Scope of Agile Model Lifecycle Management
Constantly evolving machine learning models
The first one is that there's a lot of research going into NLP Bert models. The only way model managers can figure out if a model is working is when it goes into production, which can incur an expensive cost altogether.
Model development and deployment time
Rather than waiting months or years for a software project to wind its way through design, development, testing, and deployment, the Agile approach focuses on tight, short iterations to meet immediate needs. It then continuously iterates as project requirements become more refined.
Data-centric needs
The data and algorithm combination varies according to the end objective. One can have the same algorithm with different training data, and that would generate a different model. A different algorithm with the same training data would also generate a completely different model. As such, we need to consider additional approaches to augment agility and make data more AI-ML model relevant.
Model monitoring
Manasi Vartak, Founder and CEO at Verta, explains in her webinar about agile development that before there was a central system for model monitoring, ad hoc checks were implemented, which often failed to meet their purpose due to changing data dynamics and corresponding feature selection for different model iterations. Correspondingly, adapting automated AI-ML model monitoring lets model managers continuously measure, while improving and quantifying data quality for desired model performance.
Iterative AI Project Life Cycle Requirements
Foreseeing the correct product requirements can prove to be an arduous task for innovative products. It can become increasingly difficult to work iteratively as the project grows and matures—iterations require pauses between cycles. However, transparent methodologies, standards, and processes facilitate agility which can significantly reduce the iteration time. The goal is to care about a model that works and then iterating on it once deployed.

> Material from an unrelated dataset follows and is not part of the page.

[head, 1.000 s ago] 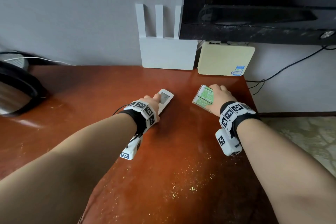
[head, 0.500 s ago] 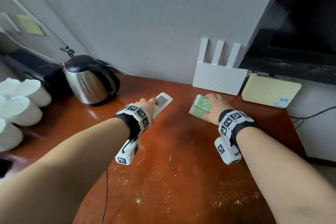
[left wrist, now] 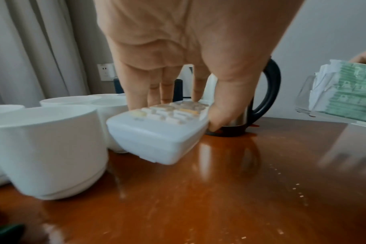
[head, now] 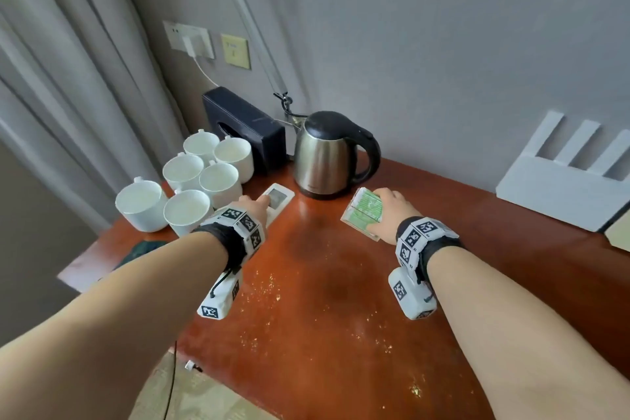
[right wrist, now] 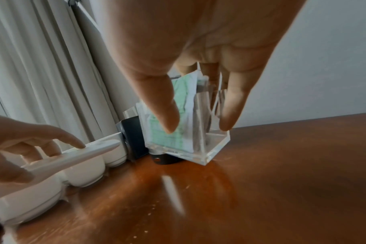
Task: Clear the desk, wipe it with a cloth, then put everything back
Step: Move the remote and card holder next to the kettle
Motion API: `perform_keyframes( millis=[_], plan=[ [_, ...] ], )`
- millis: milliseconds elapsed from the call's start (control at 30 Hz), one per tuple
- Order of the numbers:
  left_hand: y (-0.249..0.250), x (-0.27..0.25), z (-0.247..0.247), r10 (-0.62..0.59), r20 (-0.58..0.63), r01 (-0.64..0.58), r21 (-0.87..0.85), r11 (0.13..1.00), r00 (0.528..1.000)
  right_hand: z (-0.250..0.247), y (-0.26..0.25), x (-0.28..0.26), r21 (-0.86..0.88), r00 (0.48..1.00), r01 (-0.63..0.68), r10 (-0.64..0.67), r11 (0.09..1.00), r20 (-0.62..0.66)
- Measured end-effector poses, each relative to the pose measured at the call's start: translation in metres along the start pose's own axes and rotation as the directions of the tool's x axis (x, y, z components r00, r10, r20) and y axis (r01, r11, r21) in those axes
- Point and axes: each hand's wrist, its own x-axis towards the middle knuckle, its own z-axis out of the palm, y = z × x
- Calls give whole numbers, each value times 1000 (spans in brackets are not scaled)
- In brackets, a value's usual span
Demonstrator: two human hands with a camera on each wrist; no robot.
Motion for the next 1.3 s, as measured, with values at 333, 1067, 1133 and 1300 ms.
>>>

Benefits of Iterative Development
Iterative development delivers business value with each iteration. Since it’s a more accessible and simpler risk management methodology, being agile offers the advantage of risk identification and addresses keeping track of models within each iteration. Agile model life thus translates to increased team productivity through daily task allocation and better project visibility due to the flexible, simple planning system.
Value Proposition Behind Agile Development
AI is revolutionizing everything from predictive maintenance to delivering in-personal medical care. That’s why businesses and public sector organizations worldwide aim and wish to integrate AI programs to their IT agenda. However, the process of developing and implementing an AI solution can be complicated.
Just as the journey of a thousand miles starts with a single step, a successful AI program can begin with a single sprint, like piloting one use case at a time. That’s where the small scale of the agile approach can prove to be an invaluable business investment.